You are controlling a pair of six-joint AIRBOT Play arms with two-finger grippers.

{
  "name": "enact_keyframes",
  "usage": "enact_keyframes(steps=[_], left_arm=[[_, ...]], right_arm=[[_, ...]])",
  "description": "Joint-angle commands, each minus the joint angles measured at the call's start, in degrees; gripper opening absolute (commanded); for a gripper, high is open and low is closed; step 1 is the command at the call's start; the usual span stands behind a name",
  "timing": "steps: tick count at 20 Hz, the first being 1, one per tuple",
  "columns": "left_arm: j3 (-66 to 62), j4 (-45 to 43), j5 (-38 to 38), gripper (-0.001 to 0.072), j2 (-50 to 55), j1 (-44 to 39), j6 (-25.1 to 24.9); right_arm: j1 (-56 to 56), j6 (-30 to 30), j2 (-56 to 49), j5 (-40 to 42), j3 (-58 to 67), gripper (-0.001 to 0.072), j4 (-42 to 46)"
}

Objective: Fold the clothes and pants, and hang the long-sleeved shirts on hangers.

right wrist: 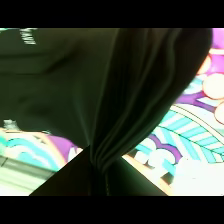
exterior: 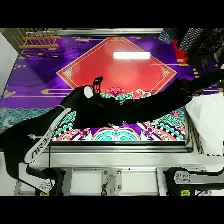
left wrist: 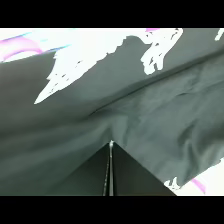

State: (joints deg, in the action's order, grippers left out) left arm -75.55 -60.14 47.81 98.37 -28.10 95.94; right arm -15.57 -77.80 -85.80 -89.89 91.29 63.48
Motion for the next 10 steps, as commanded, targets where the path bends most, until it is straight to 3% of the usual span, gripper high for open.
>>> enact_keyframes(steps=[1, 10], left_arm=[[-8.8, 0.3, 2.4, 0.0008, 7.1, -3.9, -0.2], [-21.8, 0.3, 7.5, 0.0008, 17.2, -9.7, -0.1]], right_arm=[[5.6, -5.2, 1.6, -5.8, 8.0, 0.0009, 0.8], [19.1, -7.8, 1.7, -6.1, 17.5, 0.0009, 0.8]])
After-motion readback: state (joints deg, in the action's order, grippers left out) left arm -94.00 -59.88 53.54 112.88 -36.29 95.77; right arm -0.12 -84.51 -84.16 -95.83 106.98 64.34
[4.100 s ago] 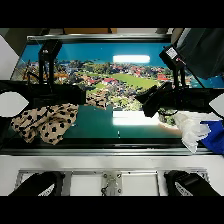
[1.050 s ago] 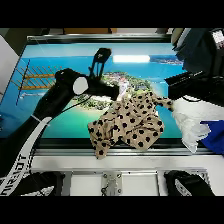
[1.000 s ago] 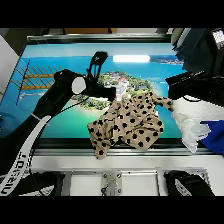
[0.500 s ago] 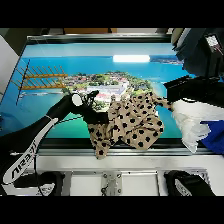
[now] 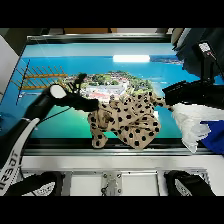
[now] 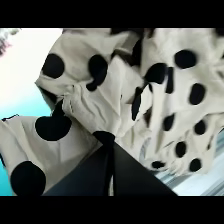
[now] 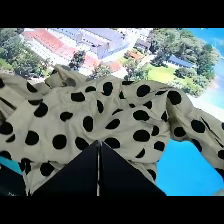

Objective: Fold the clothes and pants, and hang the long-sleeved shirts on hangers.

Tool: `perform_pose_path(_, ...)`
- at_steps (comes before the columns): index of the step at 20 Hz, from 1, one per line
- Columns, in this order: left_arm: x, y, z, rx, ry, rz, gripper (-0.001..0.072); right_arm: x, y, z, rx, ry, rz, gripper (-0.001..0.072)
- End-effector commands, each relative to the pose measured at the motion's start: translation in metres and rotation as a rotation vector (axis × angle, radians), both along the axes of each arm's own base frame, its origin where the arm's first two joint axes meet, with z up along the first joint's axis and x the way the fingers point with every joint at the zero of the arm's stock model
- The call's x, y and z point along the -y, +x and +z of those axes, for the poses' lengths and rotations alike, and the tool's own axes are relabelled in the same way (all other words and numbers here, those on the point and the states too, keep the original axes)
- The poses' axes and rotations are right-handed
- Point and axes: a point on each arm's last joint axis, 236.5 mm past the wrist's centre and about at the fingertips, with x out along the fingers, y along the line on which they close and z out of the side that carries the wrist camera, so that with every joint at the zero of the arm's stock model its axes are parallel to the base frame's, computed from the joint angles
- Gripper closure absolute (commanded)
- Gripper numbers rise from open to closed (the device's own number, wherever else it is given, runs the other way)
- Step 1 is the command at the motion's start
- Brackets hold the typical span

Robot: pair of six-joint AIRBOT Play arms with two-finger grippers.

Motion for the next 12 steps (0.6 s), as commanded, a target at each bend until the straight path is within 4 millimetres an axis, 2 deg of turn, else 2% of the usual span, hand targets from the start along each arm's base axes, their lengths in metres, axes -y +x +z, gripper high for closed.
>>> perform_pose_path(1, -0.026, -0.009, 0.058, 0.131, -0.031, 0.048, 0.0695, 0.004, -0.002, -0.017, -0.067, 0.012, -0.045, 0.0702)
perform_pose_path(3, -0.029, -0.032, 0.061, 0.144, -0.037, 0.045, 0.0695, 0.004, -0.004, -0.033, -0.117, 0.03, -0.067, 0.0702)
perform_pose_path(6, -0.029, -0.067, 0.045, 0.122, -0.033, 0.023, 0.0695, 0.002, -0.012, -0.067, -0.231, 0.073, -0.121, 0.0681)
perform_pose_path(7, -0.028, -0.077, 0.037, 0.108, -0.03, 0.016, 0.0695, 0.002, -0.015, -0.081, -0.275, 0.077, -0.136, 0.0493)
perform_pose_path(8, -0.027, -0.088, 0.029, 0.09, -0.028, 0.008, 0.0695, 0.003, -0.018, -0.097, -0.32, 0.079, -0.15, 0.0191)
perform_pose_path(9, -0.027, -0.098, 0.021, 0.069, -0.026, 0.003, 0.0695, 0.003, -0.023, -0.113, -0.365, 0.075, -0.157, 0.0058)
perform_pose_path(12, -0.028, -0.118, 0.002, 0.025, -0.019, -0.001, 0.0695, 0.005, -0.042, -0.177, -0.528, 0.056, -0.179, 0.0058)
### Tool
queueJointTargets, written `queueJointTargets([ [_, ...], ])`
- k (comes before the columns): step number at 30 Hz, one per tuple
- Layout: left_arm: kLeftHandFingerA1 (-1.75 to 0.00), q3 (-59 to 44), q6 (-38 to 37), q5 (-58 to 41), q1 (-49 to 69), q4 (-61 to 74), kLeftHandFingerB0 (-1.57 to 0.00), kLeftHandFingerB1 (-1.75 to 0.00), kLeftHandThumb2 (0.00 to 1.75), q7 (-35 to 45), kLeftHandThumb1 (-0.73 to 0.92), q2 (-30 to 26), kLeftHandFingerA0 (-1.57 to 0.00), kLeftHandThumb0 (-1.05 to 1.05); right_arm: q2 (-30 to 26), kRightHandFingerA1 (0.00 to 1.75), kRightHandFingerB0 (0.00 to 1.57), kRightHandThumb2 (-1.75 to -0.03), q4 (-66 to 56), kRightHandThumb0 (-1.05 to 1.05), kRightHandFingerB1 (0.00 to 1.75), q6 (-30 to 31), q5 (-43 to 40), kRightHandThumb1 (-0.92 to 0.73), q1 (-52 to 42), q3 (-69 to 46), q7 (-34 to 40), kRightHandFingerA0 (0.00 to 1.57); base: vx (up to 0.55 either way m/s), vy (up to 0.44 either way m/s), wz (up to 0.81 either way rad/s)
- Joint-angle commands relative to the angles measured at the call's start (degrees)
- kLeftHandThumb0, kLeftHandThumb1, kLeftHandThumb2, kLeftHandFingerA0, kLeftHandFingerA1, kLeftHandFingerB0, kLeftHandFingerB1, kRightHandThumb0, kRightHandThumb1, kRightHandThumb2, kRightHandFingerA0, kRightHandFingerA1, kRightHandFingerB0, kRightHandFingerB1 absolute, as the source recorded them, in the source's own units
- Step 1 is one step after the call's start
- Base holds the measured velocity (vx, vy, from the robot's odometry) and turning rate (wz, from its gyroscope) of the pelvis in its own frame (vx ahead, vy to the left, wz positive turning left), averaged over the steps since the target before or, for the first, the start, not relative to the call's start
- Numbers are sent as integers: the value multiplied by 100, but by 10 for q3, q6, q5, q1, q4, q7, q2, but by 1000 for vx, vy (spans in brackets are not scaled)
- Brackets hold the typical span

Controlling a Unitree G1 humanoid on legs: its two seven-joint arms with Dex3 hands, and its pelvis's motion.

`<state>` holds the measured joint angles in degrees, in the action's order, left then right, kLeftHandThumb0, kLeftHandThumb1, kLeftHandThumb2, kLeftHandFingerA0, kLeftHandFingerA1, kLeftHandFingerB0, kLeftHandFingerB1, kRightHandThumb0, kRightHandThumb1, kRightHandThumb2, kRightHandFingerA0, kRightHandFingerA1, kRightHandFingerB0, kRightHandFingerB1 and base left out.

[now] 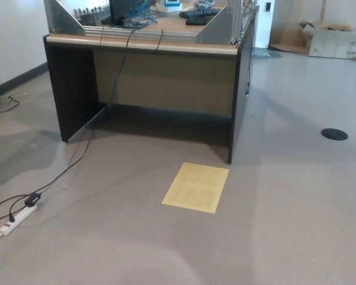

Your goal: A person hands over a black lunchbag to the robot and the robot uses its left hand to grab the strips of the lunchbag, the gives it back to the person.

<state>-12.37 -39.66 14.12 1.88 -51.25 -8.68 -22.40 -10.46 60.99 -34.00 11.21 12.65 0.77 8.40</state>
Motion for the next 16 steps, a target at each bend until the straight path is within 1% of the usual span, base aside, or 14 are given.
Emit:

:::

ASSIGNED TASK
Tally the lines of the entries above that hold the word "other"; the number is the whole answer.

TASK OUTPUT
2